WHAT YOU WILL DO:
The records appear below. Repeat them exactly.

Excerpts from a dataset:
========

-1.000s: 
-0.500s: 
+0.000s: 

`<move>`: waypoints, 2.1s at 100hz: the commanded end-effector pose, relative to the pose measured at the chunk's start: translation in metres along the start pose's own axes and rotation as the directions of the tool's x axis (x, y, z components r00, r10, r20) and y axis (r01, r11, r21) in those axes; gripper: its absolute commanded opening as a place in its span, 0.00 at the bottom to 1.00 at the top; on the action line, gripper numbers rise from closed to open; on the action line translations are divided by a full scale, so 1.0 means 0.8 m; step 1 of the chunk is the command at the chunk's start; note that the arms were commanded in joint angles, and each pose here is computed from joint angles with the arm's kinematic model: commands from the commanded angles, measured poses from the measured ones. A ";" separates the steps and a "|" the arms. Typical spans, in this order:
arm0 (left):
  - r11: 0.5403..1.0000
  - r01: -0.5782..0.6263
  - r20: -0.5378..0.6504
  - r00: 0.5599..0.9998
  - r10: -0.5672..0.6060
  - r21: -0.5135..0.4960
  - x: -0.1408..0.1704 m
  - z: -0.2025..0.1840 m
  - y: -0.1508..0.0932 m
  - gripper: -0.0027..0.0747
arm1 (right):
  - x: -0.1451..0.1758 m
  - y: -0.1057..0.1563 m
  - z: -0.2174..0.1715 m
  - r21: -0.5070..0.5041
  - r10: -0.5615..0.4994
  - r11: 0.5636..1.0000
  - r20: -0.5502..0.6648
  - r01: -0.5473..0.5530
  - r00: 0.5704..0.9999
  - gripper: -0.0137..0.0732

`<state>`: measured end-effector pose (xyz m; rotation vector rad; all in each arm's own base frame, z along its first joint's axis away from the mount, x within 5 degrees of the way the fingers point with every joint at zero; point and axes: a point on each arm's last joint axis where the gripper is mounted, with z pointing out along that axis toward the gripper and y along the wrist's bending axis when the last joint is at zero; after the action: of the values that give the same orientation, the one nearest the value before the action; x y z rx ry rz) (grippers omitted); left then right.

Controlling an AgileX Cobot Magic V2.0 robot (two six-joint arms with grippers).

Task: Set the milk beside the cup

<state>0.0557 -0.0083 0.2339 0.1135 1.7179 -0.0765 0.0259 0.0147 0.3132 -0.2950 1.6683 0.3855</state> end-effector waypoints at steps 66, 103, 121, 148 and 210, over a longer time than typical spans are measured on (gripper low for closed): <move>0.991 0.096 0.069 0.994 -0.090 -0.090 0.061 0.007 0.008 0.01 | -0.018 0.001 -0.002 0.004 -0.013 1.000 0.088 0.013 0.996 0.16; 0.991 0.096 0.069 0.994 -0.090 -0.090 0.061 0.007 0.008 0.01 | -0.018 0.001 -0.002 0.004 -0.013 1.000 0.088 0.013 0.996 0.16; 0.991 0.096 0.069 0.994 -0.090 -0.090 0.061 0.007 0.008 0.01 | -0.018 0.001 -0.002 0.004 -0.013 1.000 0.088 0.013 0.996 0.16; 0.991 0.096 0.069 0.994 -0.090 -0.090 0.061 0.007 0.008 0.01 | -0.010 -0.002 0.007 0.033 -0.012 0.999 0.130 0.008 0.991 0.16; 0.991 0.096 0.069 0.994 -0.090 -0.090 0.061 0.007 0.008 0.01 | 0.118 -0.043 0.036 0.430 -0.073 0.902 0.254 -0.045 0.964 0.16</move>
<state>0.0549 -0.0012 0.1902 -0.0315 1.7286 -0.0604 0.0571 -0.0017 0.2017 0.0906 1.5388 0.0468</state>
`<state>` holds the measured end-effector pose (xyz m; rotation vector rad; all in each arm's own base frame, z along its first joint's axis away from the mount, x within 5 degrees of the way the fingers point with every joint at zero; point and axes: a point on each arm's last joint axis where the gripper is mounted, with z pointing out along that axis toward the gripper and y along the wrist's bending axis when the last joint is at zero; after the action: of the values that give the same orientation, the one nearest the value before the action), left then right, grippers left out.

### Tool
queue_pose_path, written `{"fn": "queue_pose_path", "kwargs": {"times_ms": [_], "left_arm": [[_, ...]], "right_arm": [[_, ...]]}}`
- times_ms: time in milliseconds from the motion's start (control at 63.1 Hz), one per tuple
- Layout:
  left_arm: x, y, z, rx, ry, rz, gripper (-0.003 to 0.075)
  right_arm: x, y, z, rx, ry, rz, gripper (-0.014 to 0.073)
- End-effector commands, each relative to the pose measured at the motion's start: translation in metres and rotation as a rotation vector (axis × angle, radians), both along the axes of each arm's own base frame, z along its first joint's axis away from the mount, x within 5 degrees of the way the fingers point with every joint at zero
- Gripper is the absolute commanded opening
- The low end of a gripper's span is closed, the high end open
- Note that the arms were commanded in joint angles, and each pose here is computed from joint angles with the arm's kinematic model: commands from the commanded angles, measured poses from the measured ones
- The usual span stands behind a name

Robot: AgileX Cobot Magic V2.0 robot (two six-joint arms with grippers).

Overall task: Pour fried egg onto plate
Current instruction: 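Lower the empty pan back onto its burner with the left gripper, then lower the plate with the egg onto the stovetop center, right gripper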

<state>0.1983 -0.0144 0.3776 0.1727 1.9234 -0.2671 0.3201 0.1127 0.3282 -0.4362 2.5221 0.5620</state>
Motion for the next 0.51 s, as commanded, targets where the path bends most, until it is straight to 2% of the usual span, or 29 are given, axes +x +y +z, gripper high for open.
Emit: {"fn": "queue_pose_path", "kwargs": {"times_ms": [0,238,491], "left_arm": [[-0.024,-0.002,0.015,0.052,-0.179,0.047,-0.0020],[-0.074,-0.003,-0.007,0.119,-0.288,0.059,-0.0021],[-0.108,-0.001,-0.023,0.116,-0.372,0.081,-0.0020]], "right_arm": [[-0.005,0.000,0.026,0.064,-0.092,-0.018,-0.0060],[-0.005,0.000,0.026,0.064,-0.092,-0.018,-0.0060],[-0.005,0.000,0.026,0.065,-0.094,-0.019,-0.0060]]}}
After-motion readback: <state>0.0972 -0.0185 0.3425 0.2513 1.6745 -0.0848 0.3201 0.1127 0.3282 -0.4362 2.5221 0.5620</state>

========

EXERCISE OUTPUT:
-1.000s: 
-0.500s: 
+0.000s: 

`<move>`: waypoints, 2.1s at 100hz: the commanded end-effector pose, relative to the pose measured at the chunk's start: translation in metres along the start pose's own axes and rotation as the directions of the tool's x axis (x, y, z components r00, r10, r20) and y axis (r01, r11, r21) in those axes; gripper: its absolute commanded opening as a place in its span, 0.00 at the bottom to 1.00 at the top; on the action line, gripper numbers rise from closed to open; on the action line translations are divided by a full scale, so 1.0 means 0.8 m; step 1 of the chunk is the command at the chunk's start; note that the arms were commanded in joint angles, and each pose here is computed from joint angles with the arm's kinematic model: commands from the commanded angles, measured poses from the measured ones. A ";" separates the steps and a "|" the arms. Typical spans, in this order:
arm0 (left):
  - r11: 0.5403..1.0000
  - r01: -0.5782..0.6263
  - r20: -0.5378..0.6504
  - r00: 0.5599..0.9998
  - r10: -0.5672..0.6060
  - r21: -0.5135..0.4960
  - x: -0.1408..0.1704 m
  - z: -0.2025..0.1840 m
  - y: -0.1508..0.0932 m
  - gripper: -0.0027..0.0747
arm1 (right):
  - x: -0.1451..0.1758 m
  - y: -0.1057..0.1563 m
  - z: -0.2174..0.1715 m
  - r21: -0.5070..0.5041
  - r10: -0.5615..0.4994
  - r11: 0.5636..1.0000
  - r20: -0.5502..0.6648
  - r01: -0.5473..0.5530
  - r00: 0.5704..0.9999
  - gripper: -0.0137..0.0732

`<state>`: measured end-effector pose (xyz m; rotation vector rad; all in each arm's own base frame, z along its first joint's axis away from the mount, x within 5 degrees of the way the fingers point with every joint at zero; point and axes: a point on each arm's last joint axis where the gripper is mounted, with z pointing out along that axis toward the gripper and y along the wrist's bending axis when the last joint is at zero; after the action: of the values that give the same orientation, the one nearest the value before the action; x y z rx ry rz) (grippers omitted); left then right.

Controlling an AgileX Cobot Magic V2.0 robot (two six-joint arms with grippers).

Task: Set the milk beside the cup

<state>0.0557 -0.0083 0.2339 0.1135 1.7179 -0.0765 0.0259 0.0147 0.3132 -0.2950 1.6683 0.3855</state> end-effector waypoints at steps 66, 103, 121, 148 and 210, over a longer time than typical spans are measured on (gripper low for closed): <move>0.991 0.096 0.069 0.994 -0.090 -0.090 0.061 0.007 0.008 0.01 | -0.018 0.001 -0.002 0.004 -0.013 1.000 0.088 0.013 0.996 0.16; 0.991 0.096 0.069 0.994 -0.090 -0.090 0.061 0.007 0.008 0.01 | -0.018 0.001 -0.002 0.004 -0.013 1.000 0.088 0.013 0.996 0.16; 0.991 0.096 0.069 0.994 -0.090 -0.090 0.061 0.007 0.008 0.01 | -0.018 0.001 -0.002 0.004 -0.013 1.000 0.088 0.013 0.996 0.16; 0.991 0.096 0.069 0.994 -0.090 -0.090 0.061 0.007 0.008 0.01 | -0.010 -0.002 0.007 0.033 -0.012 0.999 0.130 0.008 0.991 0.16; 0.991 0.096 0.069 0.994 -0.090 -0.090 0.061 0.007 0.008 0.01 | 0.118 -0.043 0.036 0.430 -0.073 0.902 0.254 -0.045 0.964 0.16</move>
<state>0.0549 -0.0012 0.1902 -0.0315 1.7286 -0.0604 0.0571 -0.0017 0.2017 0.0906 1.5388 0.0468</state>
`<state>` holds the measured end-effector pose (xyz m; rotation vector rad; all in each arm's own base frame, z along its first joint's axis away from the mount, x within 5 degrees of the way the fingers point with every joint at zero; point and axes: a point on each arm's last joint axis where the gripper is mounted, with z pointing out along that axis toward the gripper and y along the wrist's bending axis when the last joint is at zero; after the action: of the values that give the same orientation, the one nearest the value before the action), left then right, grippers left out.

### Tool
queue_pose_path, written `{"fn": "queue_pose_path", "kwargs": {"times_ms": [_], "left_arm": [[_, ...]], "right_arm": [[_, ...]]}}`
- times_ms: time in milliseconds from the motion's start (control at 63.1 Hz), one per tuple
- Layout:
  left_arm: x, y, z, rx, ry, rz, gripper (-0.003 to 0.075)
  right_arm: x, y, z, rx, ry, rz, gripper (-0.014 to 0.073)
- End-effector commands, each relative to the pose measured at the motion's start: translation in metres and rotation as a rotation vector (axis × angle, radians), both along the axes of each arm's own base frame, z along its first joint's axis away from the mount, x within 5 degrees of the way the fingers point with every joint at zero
- Gripper is the absolute commanded opening
- The low end of a gripper's span is closed, the high end open
- Note that the arms were commanded in joint angles, and each pose here is computed from joint angles with the arm's kinematic model: commands from the commanded angles, measured poses from the measured ones
- The usual span stands behind a name

Robot: AgileX Cobot Magic V2.0 robot (two six-joint arms with grippers).

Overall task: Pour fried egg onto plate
Current instruction: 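Lower the empty pan back onto its burner with the left gripper, then lower the plate with the egg onto the stovetop center, right gripper
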
<state>0.1983 -0.0144 0.3776 0.1727 1.9234 -0.2671 0.3201 0.1127 0.3282 -0.4362 2.5221 0.5620</state>
Motion for the next 0.51 s, as commanded, targets where the path bends most, until it is straight to 2% of the usual span, or 29 are given, axes +x +y +z, gripper high for open.
Emit: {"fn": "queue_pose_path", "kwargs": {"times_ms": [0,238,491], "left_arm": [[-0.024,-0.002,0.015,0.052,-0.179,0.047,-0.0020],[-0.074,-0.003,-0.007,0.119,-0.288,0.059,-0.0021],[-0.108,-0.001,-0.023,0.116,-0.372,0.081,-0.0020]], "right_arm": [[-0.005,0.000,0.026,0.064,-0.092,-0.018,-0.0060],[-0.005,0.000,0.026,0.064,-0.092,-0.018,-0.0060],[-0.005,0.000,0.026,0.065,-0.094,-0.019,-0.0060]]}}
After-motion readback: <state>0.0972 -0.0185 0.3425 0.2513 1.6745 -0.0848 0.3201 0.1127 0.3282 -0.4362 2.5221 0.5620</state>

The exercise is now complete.